Think she will be wavy JoJo. Her legs, chest, face, ears are quite soft and wavy already. I do have a thing for the smoother coats I have to say. Then the wavy shaggy coat is my next favourite. The curly poos are lovely but the matts would freak me out!! Could have had a curly boy but I chose Nina! Love her!


----------



## JoJo (Mar 2, 2011)

It will be interesting to see how her coat develops in texture and colour, she looks like she will have more texture than Lola, so possibly a loose wave ... but be interesting to see the pecan colouring too lol 

You are the smooth coat pecan lover   he he he, you know what I mean lol


----------



## Lottierachel (Mar 3, 2013)

Ooh this would be a good staged one!

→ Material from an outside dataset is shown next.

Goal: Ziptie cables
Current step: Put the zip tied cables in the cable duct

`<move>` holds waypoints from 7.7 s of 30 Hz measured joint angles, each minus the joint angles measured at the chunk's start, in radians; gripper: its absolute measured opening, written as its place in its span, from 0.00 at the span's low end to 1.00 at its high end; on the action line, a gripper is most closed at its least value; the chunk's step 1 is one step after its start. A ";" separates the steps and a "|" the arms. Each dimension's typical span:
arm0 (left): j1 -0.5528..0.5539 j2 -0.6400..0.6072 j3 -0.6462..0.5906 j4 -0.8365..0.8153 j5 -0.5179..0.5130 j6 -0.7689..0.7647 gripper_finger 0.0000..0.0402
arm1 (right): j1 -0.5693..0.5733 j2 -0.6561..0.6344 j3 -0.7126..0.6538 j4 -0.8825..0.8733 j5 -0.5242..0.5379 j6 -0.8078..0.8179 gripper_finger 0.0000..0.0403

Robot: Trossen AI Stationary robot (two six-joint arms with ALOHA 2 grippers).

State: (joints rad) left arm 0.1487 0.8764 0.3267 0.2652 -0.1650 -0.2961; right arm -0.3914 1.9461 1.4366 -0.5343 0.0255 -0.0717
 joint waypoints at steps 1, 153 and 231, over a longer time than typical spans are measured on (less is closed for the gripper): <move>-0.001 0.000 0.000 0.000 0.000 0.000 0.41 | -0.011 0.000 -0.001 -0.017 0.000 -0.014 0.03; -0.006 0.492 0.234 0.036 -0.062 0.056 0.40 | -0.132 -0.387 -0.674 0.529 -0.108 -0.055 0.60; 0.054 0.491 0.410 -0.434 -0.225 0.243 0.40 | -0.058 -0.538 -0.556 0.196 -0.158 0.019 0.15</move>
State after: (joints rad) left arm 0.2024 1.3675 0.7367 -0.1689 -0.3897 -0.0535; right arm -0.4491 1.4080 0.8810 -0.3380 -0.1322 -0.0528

I can just picture a big Nina nose to nose with Lola when she's all grown up 

Gorgeous girls xx


----------



## RuthMill (Jun 30, 2012)

JoJo said:


> It will be interesting to see how her coat develops in texture and colour, she looks like she will have more texture than Lola, so possibly a loose wave ... but be interesting to see the pecan colouring too lol
> 
> You are the smooth coat pecan lover   he he he, you know what I mean lol


Her coat is completely different to Lola's.


----------



## JoJo (Mar 2, 2011)

Lottierachel said:


> Ooh this would be a good staged one! I can just picture a big Nina nose to nose with Lola when she's all grown up
> 
> Gorgeous girls xx


Oh yes that would be fab .. puppy stage, adolescent stage and then adult stage, nose to nose sisters  very cute idea xxx


----------



## Nanci (Mar 1, 2012)

They could both have ALL my couch!!! So adorable!!!


----------



## dio.ren (Jan 18, 2013)

How cute are they!! So sweet and they are in the same position. I guess maybe you will need to buy a couch for the humans


----------



## mandym (Jun 5, 2011)

Nina has more facial hair so although her coat is flatter at the moment it looks like she is going to develope a lovely wavy poo coat soon.its always the face i look at to decide if a poo is going to be flat coated cos if the nose is smooth like a cocker,they will most likely be more cocker type,lovely looking pup xxx


----------



## GorgeousGeorge (Jan 19, 2013)

My goodness Nina is growing so quickly what a lovely picture x


----------



## RuthMill (Jun 30, 2012)

mandym said:


> Nina has more facial hair so although her coat is flatter at the moment it looks like she is going to develope a lovely wavy poo coat soon.its always the face i look at to decide if a poo is going to be flat coated cos if the nose is smooth like a cocker,they will most likely be more cocker type,lovely looking pup xxx


You are completely right Mandy. As I said in another thread, Nina's coat is completely different to Lola's. Overall she is quite soft, fluffy and long. She's already had to have a trim around her eyes because of her fluffy face.


----------



## Marzi (Sep 17, 2012)

Lottierachel said:


> Ooh this would be a good staged one! I can just picture a big Nina nose to nose with Lola when she's all grown up
> 
> Gorgeous girls xx


Very gorgeous girls - and just think, when Nina is bigger - the dogs will be comfortably sprawled on the sofa and you'll be sitting on the floor


----------



## Woo (Oct 5, 2011)

Adorable pictures


----------



## mairi1 (Mar 12, 2012)

What a happy family 

xxx


----------



## wilfiboy (Sep 18, 2010)

Ooooooohhh can't see anything .... Will check later. x


----------



## Tinman (Apr 23, 2013)

Ahh lovely little nina copying of big sis Lola, anything lola can do.........
yep it looks like you'll be needing an extra couch if you want to sit down! 
Sounds like she's fit right In x


----------



## Cat 53 (Aug 26, 2012)

Yummy! They look lovely together.....great complimentary colouring. Anyone would think you had planned it!


----------